Contam
que um homem casado, com filhos, quando ia caçar e pescar nada matava e por
isso a mulher se zangava com ele. Um dia foi ao mato caçar e perdeu-se. Alta
noite, foi ter com ele o Curupira e o achou dormindo. Chamou-o:
—
Oh! meu sobrinho!
Acordou.
—
Oh! meu avô!... o que é?
—
Então estás dormindo?
Começaram
a conversar.
—
Ah! meu sobrinho... por que tens cabelos na cabeça?
—
Por me ter curado.
—
Hein! Deveras? Como te curaste?
—
Não custa, meu avô. Mandei outrora pelar minha cabeça; depois lavei-a com
pimentas ; depois me vieram os cabelos.
—
Hein! Deveras? Então eu quero que me faças a mesma coisa para ter cabelos na
minha cabeça.
—
Deveras, meu avô? Então vamos fazer o mesmo.
—
Então pela minha cabeça para tu curares.
Contam
que logo o homem pelou a cabeça do Curupira e depois lavou-a com pimentas. Imediatamente
o Curupira enlouqueceu com o ardor das pimentas e correu logo pelo mato,
indo-se embora.
O
homem voltou, e, medroso, foi logo para casa.
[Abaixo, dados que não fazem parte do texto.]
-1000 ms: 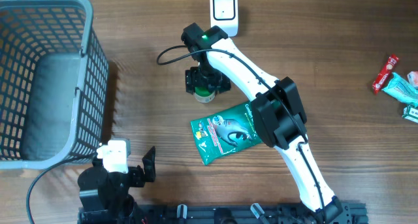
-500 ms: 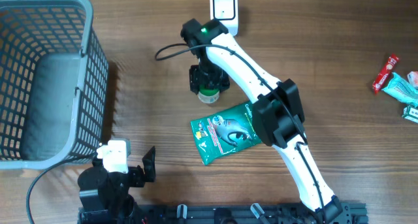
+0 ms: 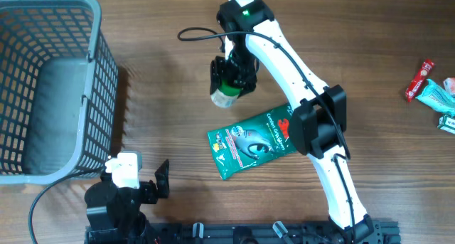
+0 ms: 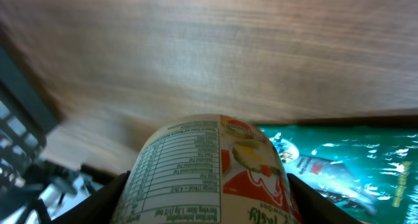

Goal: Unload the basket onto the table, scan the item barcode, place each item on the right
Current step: 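Lift the jar and hold it in front of the scanner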

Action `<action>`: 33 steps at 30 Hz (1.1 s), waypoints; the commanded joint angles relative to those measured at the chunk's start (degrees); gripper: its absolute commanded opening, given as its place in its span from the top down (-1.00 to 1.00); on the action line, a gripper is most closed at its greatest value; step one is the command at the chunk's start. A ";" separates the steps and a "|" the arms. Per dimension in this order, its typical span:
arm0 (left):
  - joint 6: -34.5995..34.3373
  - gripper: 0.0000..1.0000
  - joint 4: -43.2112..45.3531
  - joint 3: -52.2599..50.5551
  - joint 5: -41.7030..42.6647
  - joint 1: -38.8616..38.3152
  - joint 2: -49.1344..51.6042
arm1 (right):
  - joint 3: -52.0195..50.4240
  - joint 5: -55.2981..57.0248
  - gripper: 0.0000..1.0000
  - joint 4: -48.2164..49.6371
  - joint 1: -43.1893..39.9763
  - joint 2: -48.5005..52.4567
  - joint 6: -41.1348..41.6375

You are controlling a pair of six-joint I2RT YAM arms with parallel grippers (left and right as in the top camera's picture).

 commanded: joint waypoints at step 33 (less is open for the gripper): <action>-0.50 -1.00 0.15 -0.26 0.09 -0.24 -0.24 | -17.29 36.83 0.01 32.00 0.13 -31.87 -2.08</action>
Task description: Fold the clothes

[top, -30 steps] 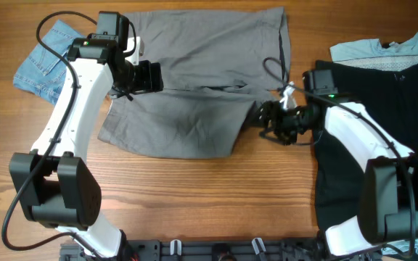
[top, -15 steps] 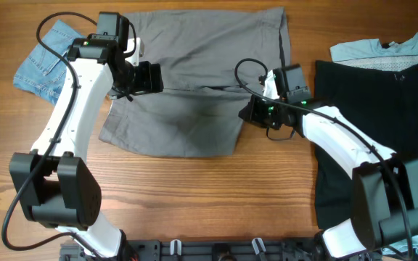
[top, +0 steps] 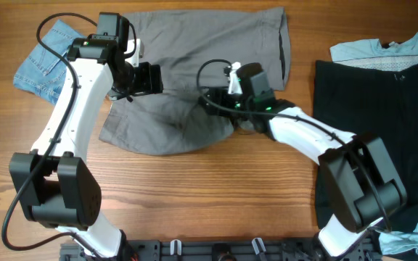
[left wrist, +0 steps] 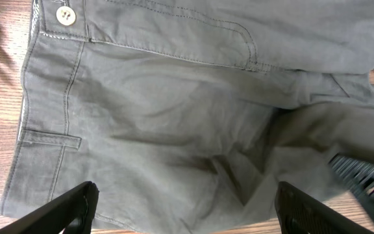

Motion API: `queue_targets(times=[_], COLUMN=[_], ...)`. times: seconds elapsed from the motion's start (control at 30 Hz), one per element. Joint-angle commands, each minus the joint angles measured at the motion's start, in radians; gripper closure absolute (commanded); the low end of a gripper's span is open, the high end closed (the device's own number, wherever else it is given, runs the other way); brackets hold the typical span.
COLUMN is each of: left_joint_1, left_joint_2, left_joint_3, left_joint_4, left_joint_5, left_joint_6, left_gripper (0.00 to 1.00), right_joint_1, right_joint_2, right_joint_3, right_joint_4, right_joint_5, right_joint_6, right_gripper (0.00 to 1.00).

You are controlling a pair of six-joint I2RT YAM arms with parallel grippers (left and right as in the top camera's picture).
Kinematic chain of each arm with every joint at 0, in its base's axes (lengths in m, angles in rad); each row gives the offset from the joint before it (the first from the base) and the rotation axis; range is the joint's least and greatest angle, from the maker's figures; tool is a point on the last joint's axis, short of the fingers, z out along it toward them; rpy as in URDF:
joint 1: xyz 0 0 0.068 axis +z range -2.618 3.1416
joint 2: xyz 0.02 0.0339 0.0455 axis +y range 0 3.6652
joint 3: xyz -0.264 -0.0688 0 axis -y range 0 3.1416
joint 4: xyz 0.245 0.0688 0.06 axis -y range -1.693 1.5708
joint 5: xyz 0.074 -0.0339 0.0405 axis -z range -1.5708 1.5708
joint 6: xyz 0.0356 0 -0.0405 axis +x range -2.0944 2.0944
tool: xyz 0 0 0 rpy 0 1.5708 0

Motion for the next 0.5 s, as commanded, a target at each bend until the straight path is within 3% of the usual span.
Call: queue_targets(times=[0.0, 0.23, 0.37, 0.47], left_joint_1=[0.002, 0.002, 0.002, 0.002], left_joint_2=[-0.006, -0.006, -0.006, -0.006], left_joint_3=[0.01, 0.01, 0.01, 0.01], left_joint_4=[0.002, 0.014, 0.015, 0.019], left_joint_5=[-0.005, -0.005, -0.005, -0.005], left_joint_6=[0.02, 0.02, 0.02, 0.02], left_gripper=[0.12, 0.12, 0.12, 0.12], right_joint_1=[-0.105, -0.217, -0.181, -0.122], right_joint_2=[-0.085, -0.195, -0.183, -0.167], right_joint_3=[0.006, 0.006, -0.014, -0.042], right_joint_4=[-0.132, -0.514, -0.666, -0.666], right_joint_5=[-0.233, -0.357, -0.341, -0.236], right_joint_6=[-0.092, -0.214, -0.208, -0.081], right_gripper=[0.32, 0.28, 0.37, 0.26])
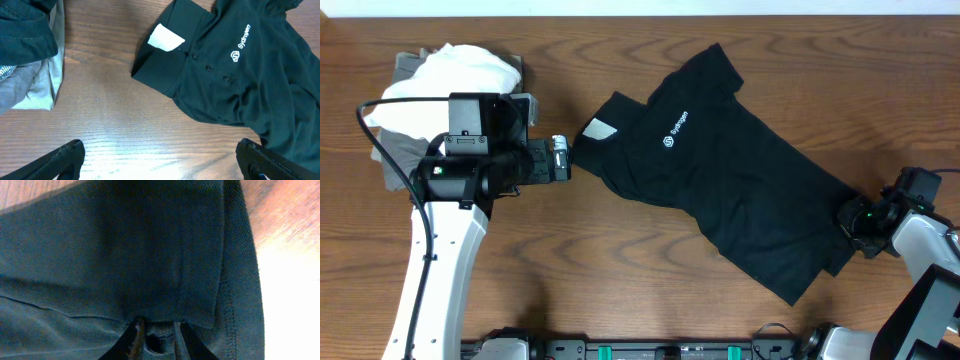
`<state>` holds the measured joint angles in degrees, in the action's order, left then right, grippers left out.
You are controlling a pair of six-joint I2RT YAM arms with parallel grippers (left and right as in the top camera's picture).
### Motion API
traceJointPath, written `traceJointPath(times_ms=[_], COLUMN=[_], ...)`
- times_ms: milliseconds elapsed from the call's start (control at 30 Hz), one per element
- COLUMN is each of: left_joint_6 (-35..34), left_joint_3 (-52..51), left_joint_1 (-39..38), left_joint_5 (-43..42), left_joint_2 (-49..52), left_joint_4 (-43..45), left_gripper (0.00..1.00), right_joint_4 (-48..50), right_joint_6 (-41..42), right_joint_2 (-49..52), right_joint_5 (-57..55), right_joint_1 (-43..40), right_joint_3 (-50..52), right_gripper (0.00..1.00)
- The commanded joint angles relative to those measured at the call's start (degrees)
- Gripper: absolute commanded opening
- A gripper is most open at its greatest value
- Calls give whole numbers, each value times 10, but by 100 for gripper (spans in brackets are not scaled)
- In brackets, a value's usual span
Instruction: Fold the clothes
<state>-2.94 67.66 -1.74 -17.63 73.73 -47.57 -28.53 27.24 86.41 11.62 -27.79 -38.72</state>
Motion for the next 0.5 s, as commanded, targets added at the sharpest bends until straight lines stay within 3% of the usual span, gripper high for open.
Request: traceJointPath(times_ms=[0,100,300,367,400,467], left_joint_6=[5,5,5,5,5,5], left_joint_3=[10,10,10,10,10,10], left_joint_1=[-2,-2,-2,-2,-2,-2], left_joint_5=[5,5,5,5,5,5], left_joint_2=[0,0,0,0,0,0], left_joint_4=[-1,-1,-1,-1,-1,-2], left_gripper=[98,98,98,98,98,98], right_joint_4=[3,8,20,22,22,21], right_joint_6=[-34,-60,-87,-87,-86,-80], right_joint_2=[2,2,2,2,2,2], right_joint_5=[17,53,50,38,30,14], right_joint_1=[-2,1,28,36,40,43], right_joint_3=[11,11,11,11,11,11], right_gripper=[28,39,43,37,26,19])
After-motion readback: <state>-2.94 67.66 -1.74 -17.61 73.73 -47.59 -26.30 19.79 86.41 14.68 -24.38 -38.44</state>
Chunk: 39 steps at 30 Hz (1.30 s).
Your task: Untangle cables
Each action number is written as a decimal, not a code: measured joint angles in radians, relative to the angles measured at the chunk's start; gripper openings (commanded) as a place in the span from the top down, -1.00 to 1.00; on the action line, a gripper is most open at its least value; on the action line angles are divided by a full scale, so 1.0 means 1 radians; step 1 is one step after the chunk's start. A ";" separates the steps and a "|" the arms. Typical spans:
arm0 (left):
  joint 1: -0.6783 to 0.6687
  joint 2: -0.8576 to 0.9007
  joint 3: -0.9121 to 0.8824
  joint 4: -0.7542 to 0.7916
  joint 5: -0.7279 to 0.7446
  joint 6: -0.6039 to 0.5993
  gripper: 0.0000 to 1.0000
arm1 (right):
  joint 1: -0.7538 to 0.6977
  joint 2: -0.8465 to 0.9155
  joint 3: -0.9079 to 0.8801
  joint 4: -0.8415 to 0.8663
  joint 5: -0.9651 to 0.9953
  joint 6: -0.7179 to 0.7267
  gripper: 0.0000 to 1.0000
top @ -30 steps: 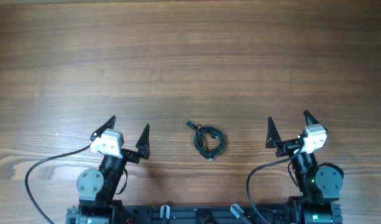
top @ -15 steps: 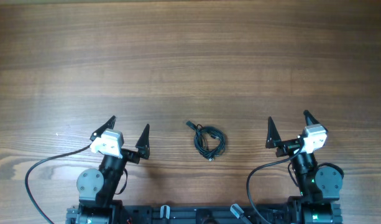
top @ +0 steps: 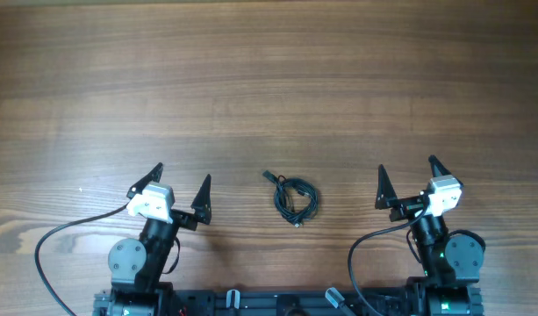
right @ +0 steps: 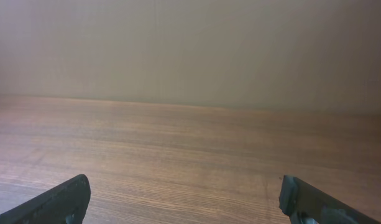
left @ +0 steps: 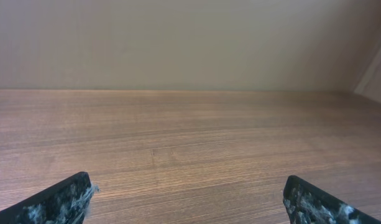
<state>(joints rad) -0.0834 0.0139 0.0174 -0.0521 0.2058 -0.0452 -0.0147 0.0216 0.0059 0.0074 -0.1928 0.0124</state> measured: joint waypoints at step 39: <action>-0.028 1.273 1.087 -0.768 0.370 -0.424 -0.35 | 0.000 0.005 0.000 0.000 0.000 0.000 -0.99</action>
<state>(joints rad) -0.1116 1.2869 1.1046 -0.8204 0.5758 -0.4690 -0.0147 0.0269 0.0063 0.0078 -0.1928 0.0124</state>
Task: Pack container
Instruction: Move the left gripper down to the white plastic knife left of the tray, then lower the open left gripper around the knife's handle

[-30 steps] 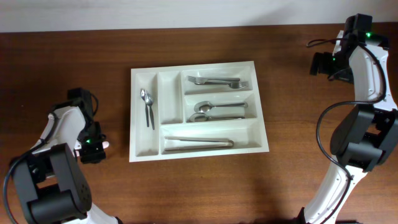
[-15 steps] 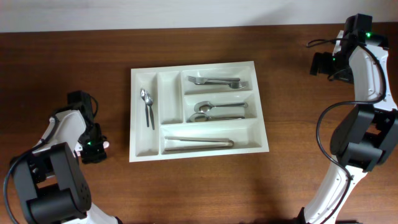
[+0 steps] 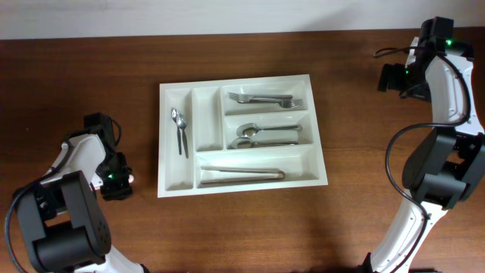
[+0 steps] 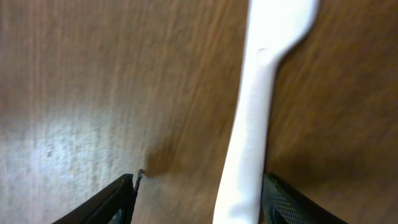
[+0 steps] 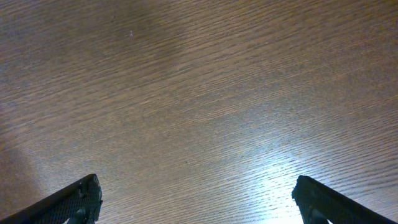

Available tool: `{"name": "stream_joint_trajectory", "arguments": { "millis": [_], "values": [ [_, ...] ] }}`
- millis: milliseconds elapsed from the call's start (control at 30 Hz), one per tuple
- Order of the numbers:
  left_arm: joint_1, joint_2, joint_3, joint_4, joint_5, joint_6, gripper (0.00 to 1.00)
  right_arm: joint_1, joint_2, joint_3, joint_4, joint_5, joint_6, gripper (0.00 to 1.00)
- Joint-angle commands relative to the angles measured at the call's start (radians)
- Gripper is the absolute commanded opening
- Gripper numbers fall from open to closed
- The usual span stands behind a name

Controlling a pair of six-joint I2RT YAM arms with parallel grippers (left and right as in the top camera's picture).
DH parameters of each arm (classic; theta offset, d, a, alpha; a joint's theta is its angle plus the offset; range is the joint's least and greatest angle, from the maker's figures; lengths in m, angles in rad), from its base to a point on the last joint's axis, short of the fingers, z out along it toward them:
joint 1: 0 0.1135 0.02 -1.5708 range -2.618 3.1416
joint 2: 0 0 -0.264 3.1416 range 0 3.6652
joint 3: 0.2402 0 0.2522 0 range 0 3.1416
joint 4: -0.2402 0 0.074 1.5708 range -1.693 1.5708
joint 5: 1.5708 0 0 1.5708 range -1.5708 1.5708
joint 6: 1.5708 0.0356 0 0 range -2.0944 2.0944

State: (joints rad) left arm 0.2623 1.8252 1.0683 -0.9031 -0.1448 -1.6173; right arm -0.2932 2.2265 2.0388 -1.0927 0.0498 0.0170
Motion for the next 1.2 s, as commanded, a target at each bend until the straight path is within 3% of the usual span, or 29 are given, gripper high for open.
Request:
{"name": "stream_joint_trajectory", "arguments": {
  "millis": [0,133,300,733,967,1167],
  "values": [
    [0.006,0.013,-0.009,-0.034,0.016,-0.001,0.62,-0.002,-0.038,0.017,0.0,-0.005,-0.005,0.99],
    [0.005,0.013,-0.008,-0.063,-0.019,0.003,0.62,-0.002,-0.038,0.017,0.0,-0.005,-0.006,0.99],
    [0.005,0.013,-0.008,-0.063,-0.085,0.096,0.57,-0.002,-0.038,0.017,0.0,-0.005,-0.006,0.99],
    [0.005,0.013,-0.011,-0.047,-0.185,0.357,0.56,-0.002,-0.038,0.017,0.0,-0.005,-0.006,0.99],
    [0.005,0.013,-0.089,0.094,-0.119,0.484,0.46,-0.002,-0.038,0.017,0.0,-0.005,-0.006,0.99],
    [0.005,0.013,-0.174,0.227,-0.052,0.497,0.45,-0.002,-0.038,0.017,0.0,-0.005,-0.006,0.99]
  ]
}}
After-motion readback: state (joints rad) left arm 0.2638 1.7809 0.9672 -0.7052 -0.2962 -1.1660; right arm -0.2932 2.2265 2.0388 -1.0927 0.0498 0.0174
Veio a mulher ter com ele.
Vendo-o, a mulher logo lhe disse:
—
O que vieste buscar, desgraçado?
—
Venho ver como estão meus filhos.
—
Para que tu queres teus filhos? Onde está o que trouxeste da caça para teus
filhos comerem? Eles aqui estão chorando de fome todo o dia.
—
Então volto e vou- me embora para o mato.
Demorou-se
um pouco e depois foi-se embora para o mato.
—
Já vou para o mato, e, se não me perder, eu apareço por cá.
Contam
que foi-se logo embora pelo mato. Aí demorou-se e não sabemos quantos dias
esteve nele. Depois disso, encontrou aquele Curupira cuja cabeça pelara.
Chegando perto, disse:
—
Oh! meu sobrinho!
—
Oh! meu avô.
—
Como passas? Seria você quem pelou minha cabeça?
—
Não. Foi outro que já morreu, e lá estão os ossos que foram dele.
—
Deveras, meu sobrinho? Então vem comigo e mostra-mos.
—
Vamos.
Foram
logo. Chegaram e lá acharam os ossos. O Curupira ajuntou-os, pegou
neles
e os esmigalhou.
—
Agora já me vinguei, disse ele. Meu sobrinho, vem comigo para minha casa.
Contam
que foram logo e chegaram à casa. O Curupira entrou primeiro, e ele ficou, fora,
de pé. O Curupira lhe disse:
—
Meu sobrinho, entre; não tenha medo.
O
homem olhou para dentro de casa e viu só mente cobras pondo as línguas de fora.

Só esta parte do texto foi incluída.